Lillian Rubin takes it a step further.  It is through our friendships, she asserts, that we develop our sense of our common humanity.  “It is our friends who provide reference outside the family against which to measure and judge ourselves; to help us during passages that require our separation and individuation; who support us as we adapt to new roles and new rules; who heal the hurts and make good the deficits of other relationships in our lives….. It is with friends that we test our sense of self-in-the-world and our sense of self-yet-to-become.”

Of course, it’s a rare friendship that lasts for a lifetime, or even, in this mobile society of ours, for a decade.  Friends come and go over time; some move away, some die, friends drift apart for all kind of reasons valid and invalid.  Nor can a friendship be measured by time alone.  And, in case you haven’t noticed, men and women seem to have different styles of being friends, though generalizations always break down by exception.

Lotty Pogrebin’s book makes bold to suggest that men and women have things to learn from each other’s ways in friendship.  She quotes from studies of Americans that tend to reveal that men’s friendships are often more fun, but have less intimacy and depth than friendship between women in this society.  The same studies show that women’s friendships tend to have more honesty, and more emotional investment.

Moreover, friendship plays different roles at different stages in our lives.  We need friends in different ways depending on our time of life, our family situations, and our work situations. But one strong caveat emerges in view of the frequency with which friends tend to disappear from our lives in this culture of ours – namely, that those who think new friendships are not important, or that friends are hard to find beyond a certain age in life, are likely to find themselves very lonely indeed, before long. 

Old friends may be compass points and measures of our progress through life, but new friends are vital to a sense of well-being, always.  In old age, for example, when new lovers are rare, and new children rarer, and with family dwindling, there is still and always the possibility of a new friend.
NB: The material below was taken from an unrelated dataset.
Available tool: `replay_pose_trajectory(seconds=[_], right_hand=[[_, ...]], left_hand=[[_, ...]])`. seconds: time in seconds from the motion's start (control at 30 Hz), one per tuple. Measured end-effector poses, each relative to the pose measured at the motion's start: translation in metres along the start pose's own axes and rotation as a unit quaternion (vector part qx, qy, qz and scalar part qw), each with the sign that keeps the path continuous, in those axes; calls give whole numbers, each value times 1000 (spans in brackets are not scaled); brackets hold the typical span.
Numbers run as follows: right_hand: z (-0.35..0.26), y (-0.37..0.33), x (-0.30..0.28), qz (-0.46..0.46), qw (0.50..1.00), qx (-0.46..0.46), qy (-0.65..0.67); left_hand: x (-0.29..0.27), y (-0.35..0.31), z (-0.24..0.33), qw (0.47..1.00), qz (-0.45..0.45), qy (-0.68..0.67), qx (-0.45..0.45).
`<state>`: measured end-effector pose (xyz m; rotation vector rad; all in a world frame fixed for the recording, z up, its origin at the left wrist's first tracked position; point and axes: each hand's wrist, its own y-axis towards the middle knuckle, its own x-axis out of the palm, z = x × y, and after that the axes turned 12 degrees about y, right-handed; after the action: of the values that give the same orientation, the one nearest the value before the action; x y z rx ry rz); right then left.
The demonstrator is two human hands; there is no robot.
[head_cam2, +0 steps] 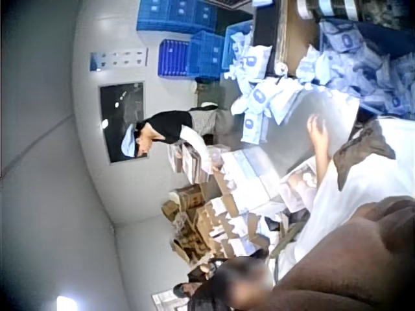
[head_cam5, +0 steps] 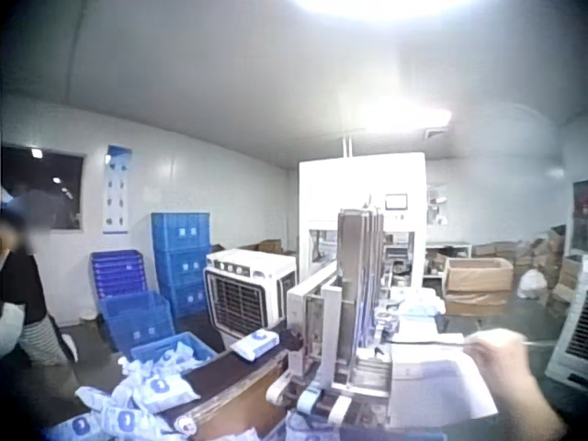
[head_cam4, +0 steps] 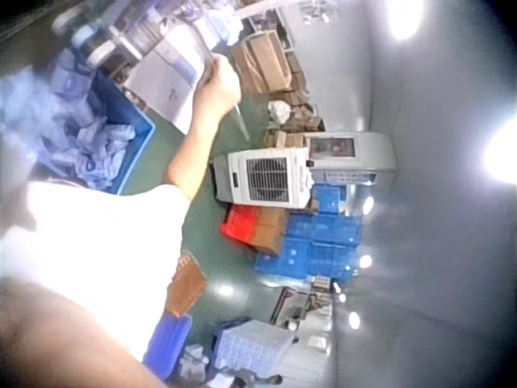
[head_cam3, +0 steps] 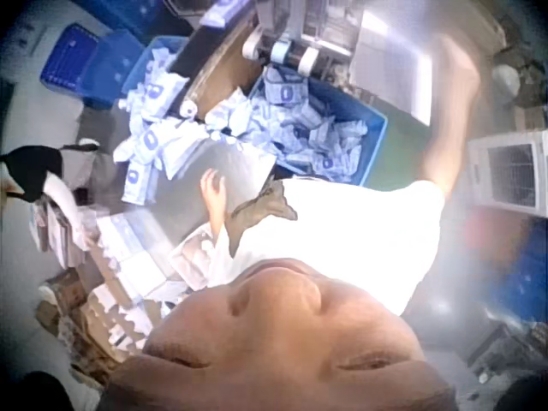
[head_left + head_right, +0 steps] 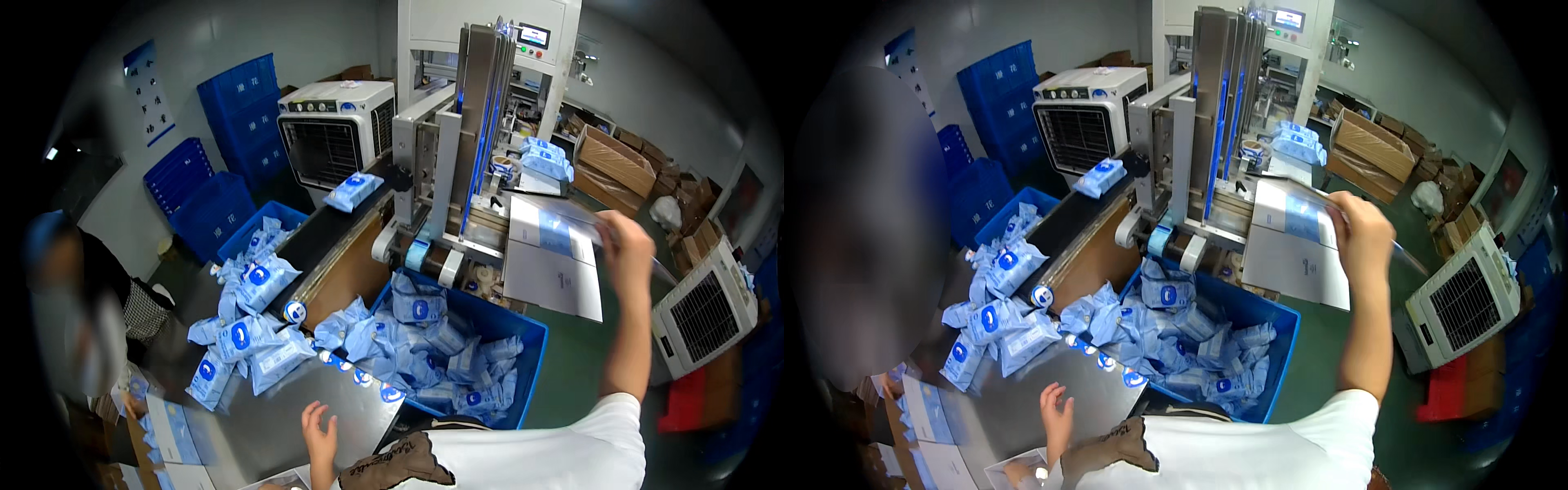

On bright Spring Sunday in May, I suppose there are any number of deep thoughts that could enhance your spiritual life or bring you closer to God or help you find meaning and peace in your life.  The focus I want to suggest to you today is one that is accessible in the simplest of philosophies as well as the most profound of ethical teachings.  I invite you to examine the quality and status of your friendships, such as they are.  And if necessary to take some step this week to shore them up, shine them up, reclaim them, appreciate them, and strengthen them.  A worthy valentine, that, for yourself and for all those friends who, in their own time and in their individual ways, have graced your life.